A Man Who Has Nothing In Particular To Recommend Him Discusses All Sorts of Subjects at Random as Though He Knew Everything

Ladies And Gentlemen, I Give You: The Intertunnel

It is a silly place.

The light at the end of the Intertunnel is a dumpster fire. An Intertunnel in the hand is worth two in Kate Bush. I think that I shall never see, an Intertunnel take an arrow to the knee. The Intertunnel is the place where, when you have to go there, you’re likely to be taken in. Do not go gentle into that Intertunnel. The only thing necessary for the triumph of evil is for good men to do nothing but look at the Intertunnel. There’s a sucker born every refresh. And so my fellow Americans, ask not what your Intertunnel can do for you—ask if you can upload a mariachi band serenading a beluga whale.

5 Responses

  1. This group got over three million hits playing Yellow Bird to a beluga whale. When it played a traditional mariachi song to the same whale, such as Marcha de Zacatecas, it got only around 4 thousand hits.

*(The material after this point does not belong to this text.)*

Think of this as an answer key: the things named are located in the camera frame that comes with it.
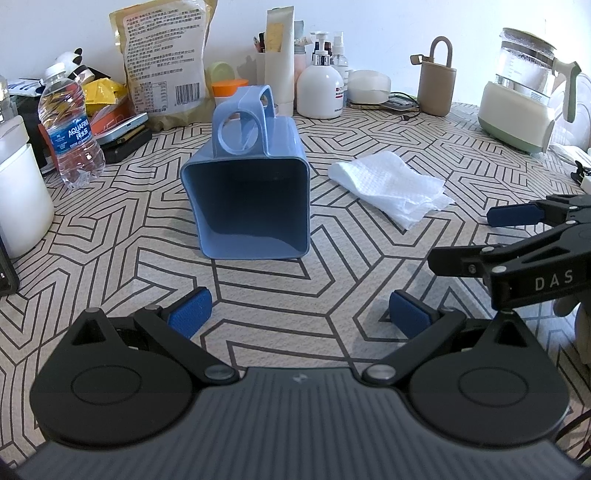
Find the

    Note we observe an accordion used by a Mariachi band. The use of an accordion in Mexican music is a result of cultural imperialism. The Czechs and Germans brought the accordion and polka music to Texas in the mid 19th century. Hispanics in Texas incorporated the accordion and polka music into what became known as Tejano music,and eventually this Tejano influence crossed the border into Mexico. What is known as Norteño [Northern] music in Mexico is basically Tejano music which has crossed the border.
    Here is an example of Tejano music: Ay Te Dejo en San Antonio. [I'm Leaving You in San Antonio.]

    BTW, Yellow Bird is a Hatian song first introduced to the US by the Norman Luboff Choir back in the 1950s. When I first heard the song played by some multi-culti buskers in front of the Metropolitan Museum of Art several decades later, I didn't realize that the Luboff Choir, a group which my generation would have laughed at for being the model of white bread blandness, had brought the song to our shores.

  2. Gringo, I know you would not lie about this.

    Mr. Sippi, you do go on. And on, and on, and don't kill the joke! Ya done good, again.